MRD:glynisyu

H + H2 system

What value do the different components of the gradient of the potential energy surface have at a minimum and at a transition structure? Briefly explain how minima and transition structures can be distinguished using the curvature of the potential energy surface.

The gradient of the potential energy surface diagram at a minimum and at a transition state are both zero, ∂V/∂r=0.

The minima and transition structures can be distinguished using the PES by finding the second derivative as the transition state exists as a saddle point in the potential energy surface plot. At a minima, the second derivative ∂²V/∂r² will only have a positive value. The transition state however, will have both positive and negative values for the second derivative. Using the curvature of the potential energy surface, the transition state can be identified as it will appear as a maximum in the direction of reactants to products but will appear as a minimum in the energy axis of the surface plot.

Mm10114 (talk) 18:41, 14 May 2018 (BST) A good attempt, but you have to put more effort into discussing it in a more clear way and to not mix things together. The first observation about the gradient at the minimum and the transition state is ok, but it would have been good to actually state some derivatives here instead of just referring to generic "first" or "second order" derivatives. You have to remember that the potential energy surface you are describing is two-dimensional (2D). What is the result of it? I think this is were your confusion arises. Is there going to be only one first partial derivative and one second partial derivative for each minimum or transition state? You write it in a way that the second partial derivative for the transition state is both positive and negative. How is this possible at the same time? I think you are missing a point there are two second partial derivatives depending on the reaction direction. Possibly, using figures for the potential energy surface would help you to understand and explain better?

Report your best estimate of the transition state position (r_ts) and explain your reasoning illustrating it with a “Internuclear Distances vs Time” plot for a relevant trajectory.

As the molecule is symmetric, the position of the transition state is at the distance where AB=BC. This is the point at which the individual H atom and diatomic hydrogen collide. An estimate for this distance was found to be AB=BC=0.91. This was first approximated by looking at the Internuclear Distance vs Time graph, and finding the point at which the distance AB and BC intersect. The exact point of the transition state will have a momentum of 0. Once these conditions were set, a more accurate distance could be found. The best approximation would be where the two lines appear straight and layered on top of each other, i.e. where the distances are equal. Using this method, a better estimation was found to be AB=BC=0.9077425. An Internuclear Momenta vs Time graph was also used to best approximate the distances. For the best approximation, the amplitude of the momentum is as small as possible.

Mm10114 (talk) 18:41, 14 May 2018 (BST) Again, I can see you're trying to explain it with your own words, but you're lacking a lot of detail. You should define what AB and BC is first. Are you certain the transition state is the point at which the particles collide? You report the AB,BC distance as 0.91, first of all what is the unit? Secondly, you're lacking a description of the procedure of how did you find this value.

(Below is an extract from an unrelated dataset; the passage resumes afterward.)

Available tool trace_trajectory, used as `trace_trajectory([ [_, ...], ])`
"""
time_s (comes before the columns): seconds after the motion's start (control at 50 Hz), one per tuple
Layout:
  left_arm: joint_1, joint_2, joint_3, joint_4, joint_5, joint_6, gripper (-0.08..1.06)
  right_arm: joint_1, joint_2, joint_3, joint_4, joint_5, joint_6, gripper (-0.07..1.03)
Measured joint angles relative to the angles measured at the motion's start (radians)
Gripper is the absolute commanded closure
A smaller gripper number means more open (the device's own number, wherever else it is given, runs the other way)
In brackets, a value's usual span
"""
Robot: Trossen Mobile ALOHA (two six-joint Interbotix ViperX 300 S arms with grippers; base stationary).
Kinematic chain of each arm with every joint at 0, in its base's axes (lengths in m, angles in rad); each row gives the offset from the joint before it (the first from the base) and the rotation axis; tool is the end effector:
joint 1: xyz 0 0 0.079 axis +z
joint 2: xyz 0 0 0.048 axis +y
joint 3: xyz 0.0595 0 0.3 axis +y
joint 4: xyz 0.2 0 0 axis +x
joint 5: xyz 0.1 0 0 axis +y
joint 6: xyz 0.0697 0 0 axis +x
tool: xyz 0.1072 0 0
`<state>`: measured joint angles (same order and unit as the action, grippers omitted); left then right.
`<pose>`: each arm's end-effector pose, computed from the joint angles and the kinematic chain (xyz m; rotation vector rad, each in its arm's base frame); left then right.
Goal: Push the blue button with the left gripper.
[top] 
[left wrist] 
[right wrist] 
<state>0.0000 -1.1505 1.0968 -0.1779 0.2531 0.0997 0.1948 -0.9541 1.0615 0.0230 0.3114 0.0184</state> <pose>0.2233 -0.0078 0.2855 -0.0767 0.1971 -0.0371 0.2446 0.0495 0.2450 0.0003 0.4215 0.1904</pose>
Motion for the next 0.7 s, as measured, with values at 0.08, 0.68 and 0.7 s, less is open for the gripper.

Comment on how the mep and the trajectory you just calculated differ.

The mep (the minimum energy pathway) is the trajectory which essentially sets momentum equal to zero and therefore goes through the minima of the energy surface plot. In reality, the diatomic molecule vibrates and so the distance between the molecules is constantly fluctuating, as is its momentum and energy. When looking at the energy surface plot for dynamics, the pathway followed fluctuates about the minimum energy, as opposed to following the minima as shown in the mep.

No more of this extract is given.